EXERCISE GOAL: Word for word, restate the listing that follows and leave out the images.

PROVIDED DATA:

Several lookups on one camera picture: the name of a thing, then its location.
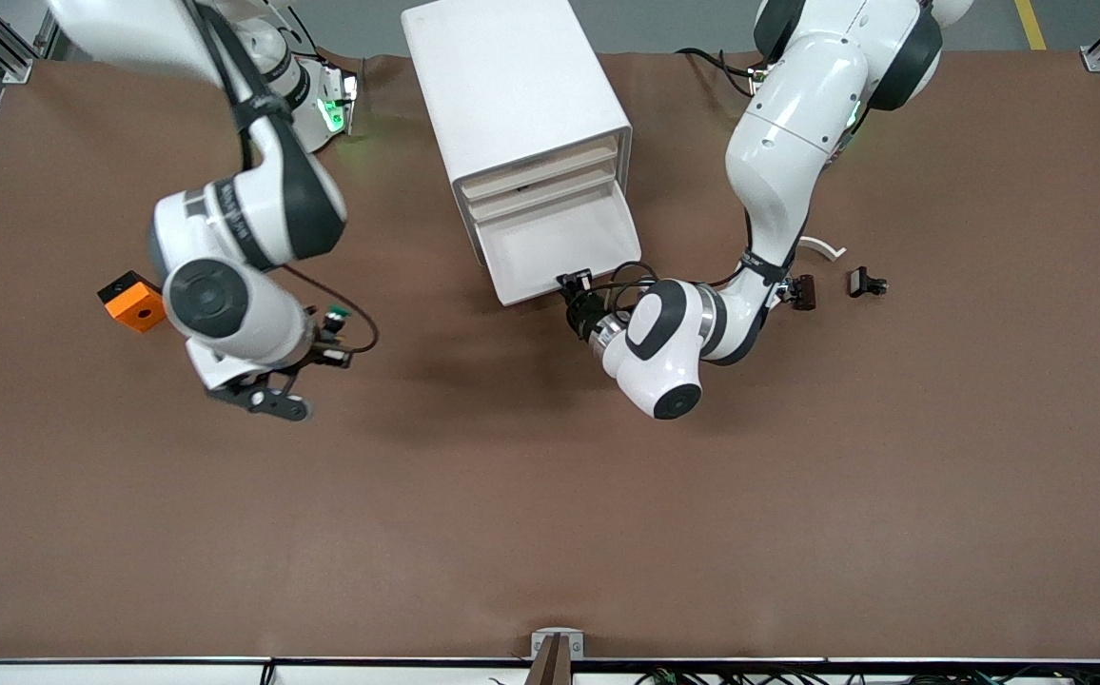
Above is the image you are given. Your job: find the orange block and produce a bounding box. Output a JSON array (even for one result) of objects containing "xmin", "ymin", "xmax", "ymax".
[{"xmin": 98, "ymin": 271, "xmax": 175, "ymax": 334}]

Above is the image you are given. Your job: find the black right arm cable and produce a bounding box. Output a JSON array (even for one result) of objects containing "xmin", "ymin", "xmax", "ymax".
[{"xmin": 190, "ymin": 0, "xmax": 382, "ymax": 358}]

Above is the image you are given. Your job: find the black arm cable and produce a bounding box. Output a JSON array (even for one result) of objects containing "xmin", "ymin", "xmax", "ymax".
[
  {"xmin": 596, "ymin": 260, "xmax": 665, "ymax": 317},
  {"xmin": 190, "ymin": 0, "xmax": 382, "ymax": 358}
]

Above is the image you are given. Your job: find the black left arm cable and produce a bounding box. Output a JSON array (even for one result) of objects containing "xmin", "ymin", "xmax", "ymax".
[{"xmin": 596, "ymin": 260, "xmax": 665, "ymax": 317}]

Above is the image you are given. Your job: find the black cable on table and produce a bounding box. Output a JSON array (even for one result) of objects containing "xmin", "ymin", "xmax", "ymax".
[{"xmin": 676, "ymin": 46, "xmax": 760, "ymax": 96}]

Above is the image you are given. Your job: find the grey metal bracket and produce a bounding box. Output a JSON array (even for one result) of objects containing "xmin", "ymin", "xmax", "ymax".
[{"xmin": 531, "ymin": 628, "xmax": 585, "ymax": 659}]

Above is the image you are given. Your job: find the brown post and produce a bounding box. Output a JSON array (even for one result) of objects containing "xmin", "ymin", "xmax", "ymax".
[{"xmin": 529, "ymin": 636, "xmax": 572, "ymax": 685}]

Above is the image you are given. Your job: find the black cable bundle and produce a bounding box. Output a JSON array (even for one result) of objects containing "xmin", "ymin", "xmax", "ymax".
[{"xmin": 636, "ymin": 666, "xmax": 1100, "ymax": 685}]

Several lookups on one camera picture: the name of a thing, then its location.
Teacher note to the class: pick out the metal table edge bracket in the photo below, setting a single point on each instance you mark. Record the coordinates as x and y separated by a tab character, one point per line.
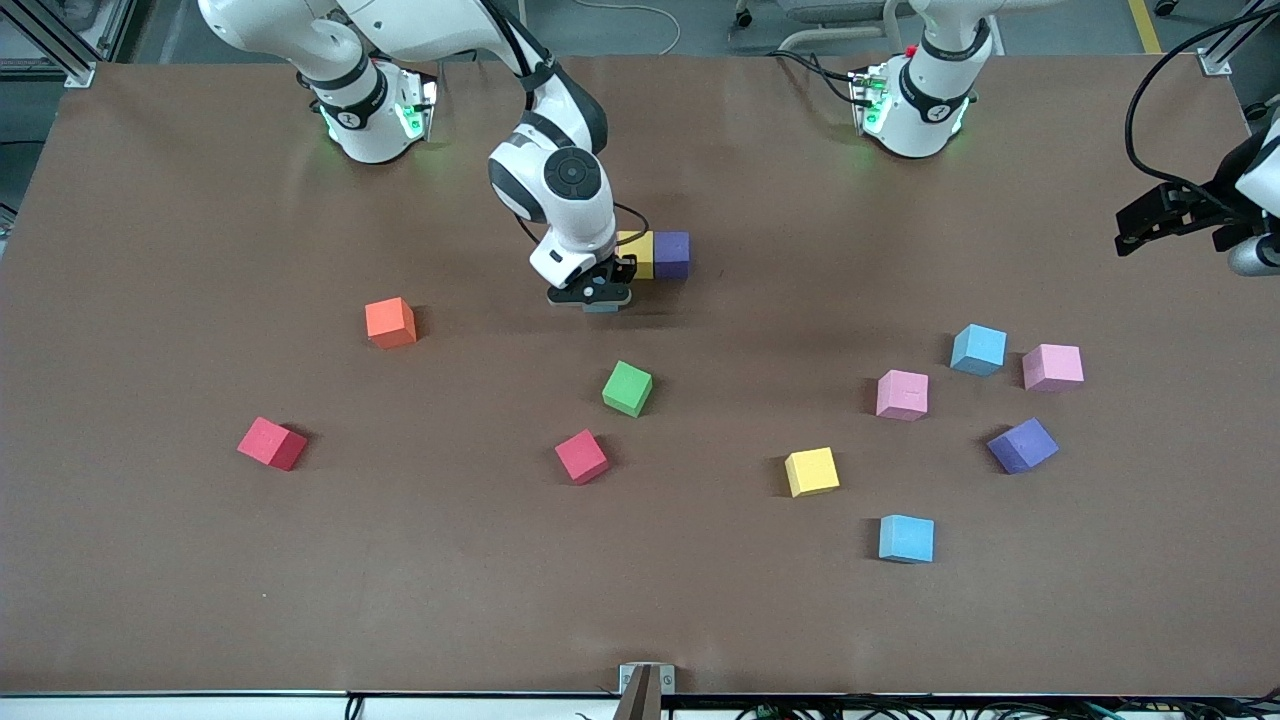
665	678

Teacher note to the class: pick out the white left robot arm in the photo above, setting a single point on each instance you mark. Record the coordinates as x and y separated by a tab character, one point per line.
925	125

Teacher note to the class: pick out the purple foam cube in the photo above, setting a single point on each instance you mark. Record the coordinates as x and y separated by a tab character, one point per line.
1022	445
671	255

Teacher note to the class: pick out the aluminium frame post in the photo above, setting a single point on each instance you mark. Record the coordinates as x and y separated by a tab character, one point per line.
1215	62
72	68

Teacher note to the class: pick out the white tubular stand legs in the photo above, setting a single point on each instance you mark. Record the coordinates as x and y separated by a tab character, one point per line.
890	20

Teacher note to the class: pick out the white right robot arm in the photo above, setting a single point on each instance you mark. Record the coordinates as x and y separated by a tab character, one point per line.
575	225

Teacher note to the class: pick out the yellow foam cube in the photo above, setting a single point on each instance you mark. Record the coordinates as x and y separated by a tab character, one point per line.
811	471
638	255

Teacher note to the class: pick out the white table edge rail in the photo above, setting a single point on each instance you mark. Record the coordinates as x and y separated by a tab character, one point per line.
200	708

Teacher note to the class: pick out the pink foam cube with slit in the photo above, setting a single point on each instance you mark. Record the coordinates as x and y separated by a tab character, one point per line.
902	394

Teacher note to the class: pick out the red foam cube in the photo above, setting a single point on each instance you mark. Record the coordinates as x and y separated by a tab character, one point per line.
581	456
270	442

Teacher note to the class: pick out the blue foam cube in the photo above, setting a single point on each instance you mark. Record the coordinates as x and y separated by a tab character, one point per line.
978	349
600	309
906	538

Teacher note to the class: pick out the green foam cube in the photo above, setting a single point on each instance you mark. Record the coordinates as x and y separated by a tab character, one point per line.
627	388

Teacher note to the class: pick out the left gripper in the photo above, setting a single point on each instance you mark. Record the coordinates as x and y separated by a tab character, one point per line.
1203	209

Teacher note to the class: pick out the orange foam cube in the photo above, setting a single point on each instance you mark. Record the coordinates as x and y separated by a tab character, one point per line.
390	322

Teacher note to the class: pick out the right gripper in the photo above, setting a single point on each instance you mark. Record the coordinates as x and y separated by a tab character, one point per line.
622	268

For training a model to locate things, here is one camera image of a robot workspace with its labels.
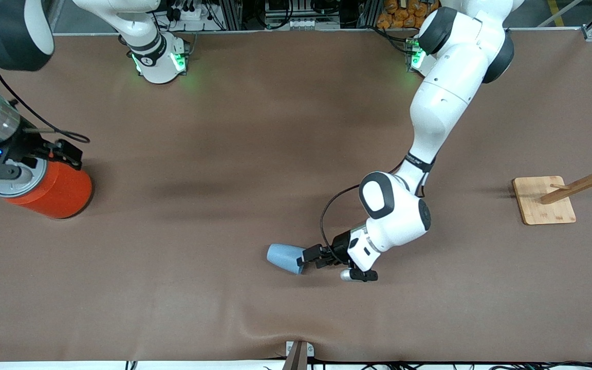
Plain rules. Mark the orange can with grey lid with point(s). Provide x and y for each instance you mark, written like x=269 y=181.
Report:
x=59 y=190

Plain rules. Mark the black equipment rack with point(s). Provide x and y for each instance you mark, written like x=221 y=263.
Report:
x=280 y=7

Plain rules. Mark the light blue plastic cup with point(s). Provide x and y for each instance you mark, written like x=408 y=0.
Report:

ANSWER SPACE:
Several lookups on one camera picture: the name of a thing, then its location.
Above is the image you are given. Your job: find the orange block and produce a bounding box. Output a JSON array (even for one result) of objects containing "xmin", "ymin", "xmax", "ymax".
[{"xmin": 98, "ymin": 271, "xmax": 175, "ymax": 334}]

Above is the image you are given. Your job: find the black right arm cable and produce a bounding box. Output a JSON array (even for one result) of objects containing "xmin", "ymin", "xmax", "ymax".
[{"xmin": 190, "ymin": 0, "xmax": 382, "ymax": 358}]

Above is the image you are given. Your job: find the black arm cable and produce a bounding box. Output a JSON array (even for one result) of objects containing "xmin", "ymin", "xmax", "ymax".
[
  {"xmin": 596, "ymin": 260, "xmax": 665, "ymax": 317},
  {"xmin": 190, "ymin": 0, "xmax": 382, "ymax": 358}
]

Above is the image you are given. Your job: find the black left arm cable and produce a bounding box. Output a JSON array (even for one result) of objects containing "xmin", "ymin", "xmax", "ymax".
[{"xmin": 596, "ymin": 260, "xmax": 665, "ymax": 317}]

Above is the image you are given. Your job: find the black cable on table and produce a bounding box. Output a JSON array (even for one result) of objects containing "xmin", "ymin", "xmax", "ymax".
[{"xmin": 676, "ymin": 46, "xmax": 760, "ymax": 96}]

Above is the image you are given. Your job: find the grey metal bracket and produce a bounding box. Output a JSON array (even for one result) of objects containing "xmin", "ymin", "xmax", "ymax".
[{"xmin": 531, "ymin": 628, "xmax": 585, "ymax": 659}]

Above is the image you are given. Your job: find the brown post and produce a bounding box. Output a JSON array (even for one result) of objects containing "xmin", "ymin", "xmax", "ymax".
[{"xmin": 529, "ymin": 636, "xmax": 572, "ymax": 685}]

Above is the image you are given. Your job: find the black cable bundle and produce a bounding box. Output a JSON array (even for one result) of objects containing "xmin", "ymin", "xmax", "ymax".
[{"xmin": 636, "ymin": 666, "xmax": 1100, "ymax": 685}]

Several lookups on one camera picture: the name of a thing, then its location.
Teacher note to the class: pick out the metal table edge bracket in the photo below, setting a single point on each instance you mark. Record the coordinates as x and y separated by a tab character, one point per line.
665	678

Teacher note to the class: pick out the white left robot arm in the photo above, setting a single point on each instance you mark. Record the coordinates as x and y separated by a tab character, one point per line.
925	125

Teacher note to the class: pick out the purple foam cube in the photo above, setting a single point on each instance you mark. Record the coordinates as x and y separated by a tab character, one point per line.
1022	445
671	255

Teacher note to the class: pick out the aluminium frame post in the photo above, setting a single point on each instance you mark. Record the coordinates as x and y separated by a tab character, one point per line.
1215	62
72	68

Teacher note to the class: pick out the white tubular stand legs in the photo above, setting a single point on each instance you mark. Record the coordinates as x and y separated by a tab character, one point per line.
890	20

Teacher note to the class: pick out the white right robot arm in the photo above, setting a single point on each instance you mark. Record the coordinates as x and y separated by a tab character, one point per line.
575	225

Teacher note to the class: pick out the yellow foam cube in the photo above, setting a single point on each instance you mark. Record the coordinates as x and y separated by a tab character, one point per line.
811	471
638	255

Teacher note to the class: pick out the white table edge rail in the photo above, setting a single point on each instance you mark. Record the coordinates as x and y separated by a tab character, one point per line.
200	708

Teacher note to the class: pick out the pink foam cube with slit in the photo above, setting a single point on each instance you mark. Record the coordinates as x and y separated by a tab character, one point per line.
902	394

Teacher note to the class: pick out the red foam cube in the photo above, setting a single point on each instance you mark. Record the coordinates as x and y separated by a tab character, one point per line.
581	456
270	442

Teacher note to the class: pick out the blue foam cube in the photo above, setting a single point on each instance you mark. Record the coordinates as x and y separated by a tab character, one point per line.
978	349
600	309
906	538

Teacher note to the class: pick out the green foam cube in the photo above, setting a single point on each instance you mark. Record the coordinates as x and y separated by a tab character, one point per line.
627	388

Teacher note to the class: pick out the left gripper in the photo above, setting a single point on each instance you mark. Record the coordinates as x and y separated by a tab character, one point per line.
1203	209

Teacher note to the class: pick out the orange foam cube in the photo above, setting a single point on each instance you mark. Record the coordinates as x and y separated by a tab character, one point per line.
390	322

Teacher note to the class: pick out the right gripper in the photo above, setting a single point on each instance you mark. Record the coordinates as x and y separated by a tab character, one point per line.
622	268

For training a model to locate things, here is one camera image of a robot workspace with its labels.
Plain rules. Mark the orange can with grey lid with point(s). Provide x and y for each instance you mark, written like x=269 y=181.
Report:
x=59 y=190

Plain rules. Mark the black equipment rack with point(s). Provide x and y for each instance you mark, written like x=221 y=263.
Report:
x=280 y=7

Plain rules. Mark the light blue plastic cup with point(s). Provide x and y for each instance you mark, written like x=408 y=0.
Report:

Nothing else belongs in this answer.